Work request –
From the data below, repeat exactly the lines from the line with "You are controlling" to the line with "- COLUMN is", both included.

■ ■ ■ ■ ■ ■ ■

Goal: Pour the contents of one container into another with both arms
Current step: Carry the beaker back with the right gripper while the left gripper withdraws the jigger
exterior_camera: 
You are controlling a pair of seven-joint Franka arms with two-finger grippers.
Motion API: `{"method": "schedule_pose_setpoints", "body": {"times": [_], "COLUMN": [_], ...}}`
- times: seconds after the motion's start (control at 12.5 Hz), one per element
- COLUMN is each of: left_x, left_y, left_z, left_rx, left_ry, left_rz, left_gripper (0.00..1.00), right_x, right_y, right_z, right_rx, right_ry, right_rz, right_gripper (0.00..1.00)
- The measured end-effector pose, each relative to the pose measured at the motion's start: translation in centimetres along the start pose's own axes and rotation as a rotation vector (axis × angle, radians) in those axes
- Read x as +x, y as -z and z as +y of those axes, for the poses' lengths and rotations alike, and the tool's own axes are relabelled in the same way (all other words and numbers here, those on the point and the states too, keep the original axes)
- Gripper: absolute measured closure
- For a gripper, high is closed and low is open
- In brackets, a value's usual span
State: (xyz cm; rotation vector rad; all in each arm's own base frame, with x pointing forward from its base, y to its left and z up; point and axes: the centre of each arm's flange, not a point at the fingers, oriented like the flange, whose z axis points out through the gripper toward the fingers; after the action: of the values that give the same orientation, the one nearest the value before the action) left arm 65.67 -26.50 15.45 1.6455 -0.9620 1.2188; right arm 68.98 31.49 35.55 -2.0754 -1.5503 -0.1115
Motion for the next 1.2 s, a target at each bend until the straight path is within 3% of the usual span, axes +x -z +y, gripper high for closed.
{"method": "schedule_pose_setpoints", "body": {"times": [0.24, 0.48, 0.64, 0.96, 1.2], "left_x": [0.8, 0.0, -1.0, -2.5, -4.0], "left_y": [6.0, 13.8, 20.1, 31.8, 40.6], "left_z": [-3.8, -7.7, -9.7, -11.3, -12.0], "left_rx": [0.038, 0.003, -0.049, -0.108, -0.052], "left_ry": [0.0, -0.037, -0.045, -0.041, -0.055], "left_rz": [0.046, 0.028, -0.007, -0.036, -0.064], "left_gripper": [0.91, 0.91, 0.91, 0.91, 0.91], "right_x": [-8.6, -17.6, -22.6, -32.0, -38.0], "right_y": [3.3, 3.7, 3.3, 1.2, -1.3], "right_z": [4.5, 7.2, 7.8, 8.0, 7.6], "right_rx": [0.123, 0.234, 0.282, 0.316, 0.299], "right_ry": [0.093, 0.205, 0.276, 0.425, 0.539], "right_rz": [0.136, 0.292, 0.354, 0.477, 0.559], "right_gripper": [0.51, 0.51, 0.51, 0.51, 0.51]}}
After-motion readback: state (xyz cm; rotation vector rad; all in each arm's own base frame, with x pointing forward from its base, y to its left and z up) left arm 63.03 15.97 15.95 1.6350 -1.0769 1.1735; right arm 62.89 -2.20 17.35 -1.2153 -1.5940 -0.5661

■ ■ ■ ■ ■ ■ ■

Task result –
You are controlling a pair of seven-joint Franka arms with two-finger grippers.
Motion API: `{"method": "schedule_pose_setpoints", "body": {"times": [_], "COLUMN": [_], ...}}`
- times: seconds after the motion's start (control at 12.5 Hz), one per element
- COLUMN is each of: left_x, left_y, left_z, left_rx, left_ry, left_rz, left_gripper (0.00..1.00), right_x, right_y, right_z, right_rx, right_ry, right_rz, right_gripper (0.00..1.00)

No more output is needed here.